How to get the intersection of two sets while recognizing equal set values/items not only by reference but by their equal structures and entries too?

Question

I have two deal with two Set instances.

const set1 = new Set([
  { name: 'a' },
  { name: 'b', lastname: 'bb' },
  { name: 'c' },
  { name: 'd' },
]);

const set2 = new Set([
  { name: 'b' },
  { name: 'd' },
]);

Any object within a set will feature several and also distinct keys and values. The goal is to find structurally equal objects (same keys and values) in both sets, which is ... The intersection of equal data items in/of set1 and set2.

In the following example the expected result is [ { name: 'd' } ] ...

console.log([...set1].filter(item => set2.has(item)));

... but it logs an empty array / [] instead.

An object features more than 20 keys so one has to compare them one by one, which can not be done in a hard coded way.

How could one achieve a generic approach for an intersection of two lists of structurally equal data items?

Answer 1

You can do something like this:

const set1 = new Set([
    {name: 'a'},
    {name: 'b', lastname: 'bb'},
    {name: 'c'},
    {name: 'd'}
]);

const set2 = new Set([
    {name: 'b'},
    {name: 'd'}
]);

set1.forEach((value) => {
    if (![...set2].some((o) => Object.entries(o).every(([k, v], _, arr) => (Object.keys(value).length === arr.length && value[k] === v)))) {
        set1.delete(value);
    }
})

console.log([...set1]);

What this does, is to iterate through set1 and if the item at the current iteration is not the same as any item in set2 (![...set2].some(..)), it is deleted. The items are considered the same if they have the same number of keys and if the values at the same key are strictly equal.

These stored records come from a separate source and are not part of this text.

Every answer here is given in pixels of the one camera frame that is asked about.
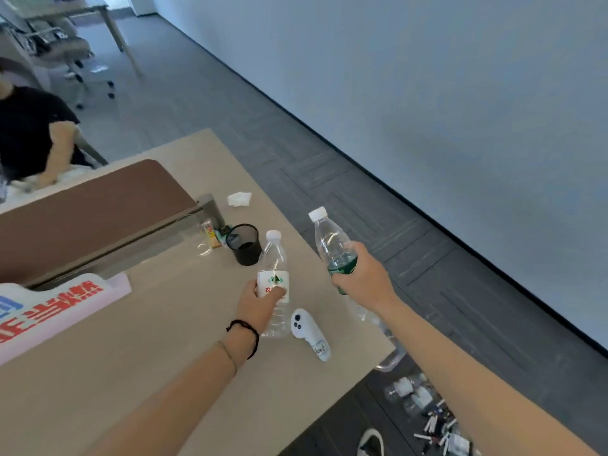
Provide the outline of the light wooden desk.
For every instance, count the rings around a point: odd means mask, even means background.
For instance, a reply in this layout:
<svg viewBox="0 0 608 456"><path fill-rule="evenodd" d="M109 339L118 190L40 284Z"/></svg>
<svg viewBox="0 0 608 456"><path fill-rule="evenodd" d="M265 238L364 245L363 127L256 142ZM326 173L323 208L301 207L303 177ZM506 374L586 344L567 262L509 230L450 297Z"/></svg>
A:
<svg viewBox="0 0 608 456"><path fill-rule="evenodd" d="M98 13L107 29L110 31L118 49L126 54L131 66L138 78L143 78L144 74L139 67L130 47L128 46L121 30L110 14L110 9L104 0L69 0L69 1L44 1L30 2L23 1L16 4L11 1L6 2L11 13L17 15L24 21L46 21L54 17L73 17L91 13Z"/></svg>

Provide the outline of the empty clear bottle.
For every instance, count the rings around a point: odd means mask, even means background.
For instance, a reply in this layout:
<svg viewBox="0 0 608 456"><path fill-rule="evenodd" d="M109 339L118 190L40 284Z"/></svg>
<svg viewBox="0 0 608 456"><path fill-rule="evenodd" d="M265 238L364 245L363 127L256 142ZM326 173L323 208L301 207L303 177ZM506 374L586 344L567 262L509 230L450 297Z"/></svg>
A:
<svg viewBox="0 0 608 456"><path fill-rule="evenodd" d="M384 388L385 398L401 404L410 416L422 414L435 400L435 389L424 373L404 376Z"/></svg>

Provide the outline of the white label clear water bottle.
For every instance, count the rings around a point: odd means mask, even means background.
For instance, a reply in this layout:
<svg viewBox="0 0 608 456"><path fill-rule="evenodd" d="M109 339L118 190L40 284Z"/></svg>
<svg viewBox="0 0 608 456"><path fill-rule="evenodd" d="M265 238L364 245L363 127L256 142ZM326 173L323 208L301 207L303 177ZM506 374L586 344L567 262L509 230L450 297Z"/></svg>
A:
<svg viewBox="0 0 608 456"><path fill-rule="evenodd" d="M289 271L286 251L282 245L282 233L269 230L266 233L266 246L258 261L256 295L263 298L274 287L283 288L286 293L278 301L263 336L279 339L287 336L291 317L289 294Z"/></svg>

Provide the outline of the brown desk divider panel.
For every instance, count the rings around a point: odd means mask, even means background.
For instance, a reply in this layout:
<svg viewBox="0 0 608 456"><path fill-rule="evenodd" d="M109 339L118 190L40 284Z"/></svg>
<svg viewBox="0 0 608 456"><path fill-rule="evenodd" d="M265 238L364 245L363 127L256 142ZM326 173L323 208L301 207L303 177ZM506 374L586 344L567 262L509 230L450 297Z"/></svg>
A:
<svg viewBox="0 0 608 456"><path fill-rule="evenodd" d="M0 213L0 283L44 283L197 206L147 159Z"/></svg>

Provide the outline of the person's left hand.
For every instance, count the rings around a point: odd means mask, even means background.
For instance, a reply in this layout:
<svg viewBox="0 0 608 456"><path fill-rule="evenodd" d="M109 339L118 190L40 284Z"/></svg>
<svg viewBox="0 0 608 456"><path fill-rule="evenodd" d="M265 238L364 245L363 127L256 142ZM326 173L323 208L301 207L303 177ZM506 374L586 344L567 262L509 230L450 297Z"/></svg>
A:
<svg viewBox="0 0 608 456"><path fill-rule="evenodd" d="M276 305L265 305L257 296L257 281L250 280L241 292L234 319L249 322L261 334L267 329Z"/></svg>

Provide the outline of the white shoe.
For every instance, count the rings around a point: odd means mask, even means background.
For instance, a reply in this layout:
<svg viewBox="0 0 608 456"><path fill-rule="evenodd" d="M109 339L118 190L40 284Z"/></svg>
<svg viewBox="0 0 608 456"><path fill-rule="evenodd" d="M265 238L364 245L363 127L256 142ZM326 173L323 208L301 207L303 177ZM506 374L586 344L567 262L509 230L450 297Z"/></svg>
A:
<svg viewBox="0 0 608 456"><path fill-rule="evenodd" d="M356 456L385 456L383 436L377 429L369 428L362 434Z"/></svg>

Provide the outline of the person's left forearm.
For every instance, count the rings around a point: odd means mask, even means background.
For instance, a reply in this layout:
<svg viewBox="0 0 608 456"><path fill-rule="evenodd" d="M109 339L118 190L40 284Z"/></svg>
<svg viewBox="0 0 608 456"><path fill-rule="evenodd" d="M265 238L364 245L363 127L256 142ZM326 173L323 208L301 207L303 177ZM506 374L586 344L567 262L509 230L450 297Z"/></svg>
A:
<svg viewBox="0 0 608 456"><path fill-rule="evenodd" d="M244 363L226 336L113 426L85 456L177 456Z"/></svg>

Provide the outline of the white handheld controller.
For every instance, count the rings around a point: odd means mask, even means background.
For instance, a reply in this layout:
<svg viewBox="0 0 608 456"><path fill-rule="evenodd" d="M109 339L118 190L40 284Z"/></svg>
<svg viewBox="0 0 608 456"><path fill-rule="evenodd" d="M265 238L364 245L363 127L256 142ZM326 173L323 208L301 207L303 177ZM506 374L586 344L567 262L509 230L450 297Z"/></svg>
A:
<svg viewBox="0 0 608 456"><path fill-rule="evenodd" d="M305 309L294 310L290 328L295 338L307 341L321 361L327 362L330 359L330 345L313 317Z"/></svg>

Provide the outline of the green label clear water bottle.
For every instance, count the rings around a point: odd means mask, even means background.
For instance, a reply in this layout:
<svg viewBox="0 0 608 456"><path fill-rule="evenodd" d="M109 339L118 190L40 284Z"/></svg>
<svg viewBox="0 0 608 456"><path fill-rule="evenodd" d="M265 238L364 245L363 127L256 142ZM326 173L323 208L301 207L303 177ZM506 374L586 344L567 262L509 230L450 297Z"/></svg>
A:
<svg viewBox="0 0 608 456"><path fill-rule="evenodd" d="M358 256L349 249L351 240L346 232L328 217L325 207L321 206L309 213L314 224L315 244L323 263L331 275L333 273L350 274L356 265ZM341 295L348 311L362 322L373 323L384 329L383 319L357 304L348 295Z"/></svg>

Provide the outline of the person's right forearm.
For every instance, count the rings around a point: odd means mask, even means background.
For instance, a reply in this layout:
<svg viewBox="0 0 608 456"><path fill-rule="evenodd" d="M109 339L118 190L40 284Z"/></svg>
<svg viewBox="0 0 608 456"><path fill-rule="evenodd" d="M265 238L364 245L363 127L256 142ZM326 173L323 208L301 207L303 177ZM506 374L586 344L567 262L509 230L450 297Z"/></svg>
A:
<svg viewBox="0 0 608 456"><path fill-rule="evenodd" d="M378 297L373 311L435 385L483 456L599 456L396 295Z"/></svg>

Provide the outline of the pile of small markers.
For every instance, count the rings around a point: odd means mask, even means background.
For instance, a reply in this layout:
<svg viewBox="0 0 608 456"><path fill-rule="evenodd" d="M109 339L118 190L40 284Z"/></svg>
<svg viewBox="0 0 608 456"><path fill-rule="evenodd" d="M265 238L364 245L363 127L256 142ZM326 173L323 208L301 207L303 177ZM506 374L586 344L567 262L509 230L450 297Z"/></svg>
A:
<svg viewBox="0 0 608 456"><path fill-rule="evenodd" d="M420 414L422 429L414 438L422 443L421 456L480 456L473 441L460 429L460 422L445 399L432 403Z"/></svg>

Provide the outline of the grey office chair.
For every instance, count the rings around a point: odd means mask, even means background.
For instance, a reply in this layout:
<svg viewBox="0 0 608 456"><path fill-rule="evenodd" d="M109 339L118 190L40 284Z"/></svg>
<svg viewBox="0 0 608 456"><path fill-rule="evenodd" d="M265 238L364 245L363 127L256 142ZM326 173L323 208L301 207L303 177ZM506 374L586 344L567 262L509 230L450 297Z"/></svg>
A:
<svg viewBox="0 0 608 456"><path fill-rule="evenodd" d="M11 34L37 66L47 69L65 66L76 82L72 106L83 109L91 87L103 86L109 99L116 98L116 86L108 75L109 67L100 61L86 39L68 36L60 27L26 32L11 27Z"/></svg>

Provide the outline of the white sign with red print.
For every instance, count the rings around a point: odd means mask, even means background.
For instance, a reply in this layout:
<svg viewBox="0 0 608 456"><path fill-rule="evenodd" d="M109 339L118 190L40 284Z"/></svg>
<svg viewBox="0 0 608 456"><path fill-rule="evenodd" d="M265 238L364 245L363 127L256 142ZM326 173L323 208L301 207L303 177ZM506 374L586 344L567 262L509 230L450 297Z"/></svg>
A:
<svg viewBox="0 0 608 456"><path fill-rule="evenodd" d="M0 284L0 366L132 291L125 272L107 280L86 273L45 291Z"/></svg>

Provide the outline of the small orange box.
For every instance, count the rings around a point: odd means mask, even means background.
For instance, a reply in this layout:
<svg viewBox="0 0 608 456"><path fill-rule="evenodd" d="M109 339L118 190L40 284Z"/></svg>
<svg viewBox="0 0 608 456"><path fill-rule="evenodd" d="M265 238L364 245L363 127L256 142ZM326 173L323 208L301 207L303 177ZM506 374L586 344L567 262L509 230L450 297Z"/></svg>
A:
<svg viewBox="0 0 608 456"><path fill-rule="evenodd" d="M202 225L202 230L207 238L207 242L209 243L209 247L211 249L216 249L222 246L221 241L218 239L216 231L213 226L213 222L211 219L205 220Z"/></svg>

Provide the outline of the black mesh pen holder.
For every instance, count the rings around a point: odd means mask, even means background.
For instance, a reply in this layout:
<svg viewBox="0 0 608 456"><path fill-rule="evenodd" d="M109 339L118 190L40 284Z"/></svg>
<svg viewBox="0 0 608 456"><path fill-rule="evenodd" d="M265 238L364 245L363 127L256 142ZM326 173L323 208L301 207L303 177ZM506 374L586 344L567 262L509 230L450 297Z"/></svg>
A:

This only works if the values of the objects in the sets are primitives, if they are not, you'll have to change value[k] === v to an appropriate comparison.

Answer 2

One could write a generic solution which compares pure, thus JSON conform, data structures regardless of any object's nesting depth/level and (creation time) key order.

Such a function would be self recursive for Array item (order matters) and Object property (key order does not matter) comparison. Otherwise values are compared strictly.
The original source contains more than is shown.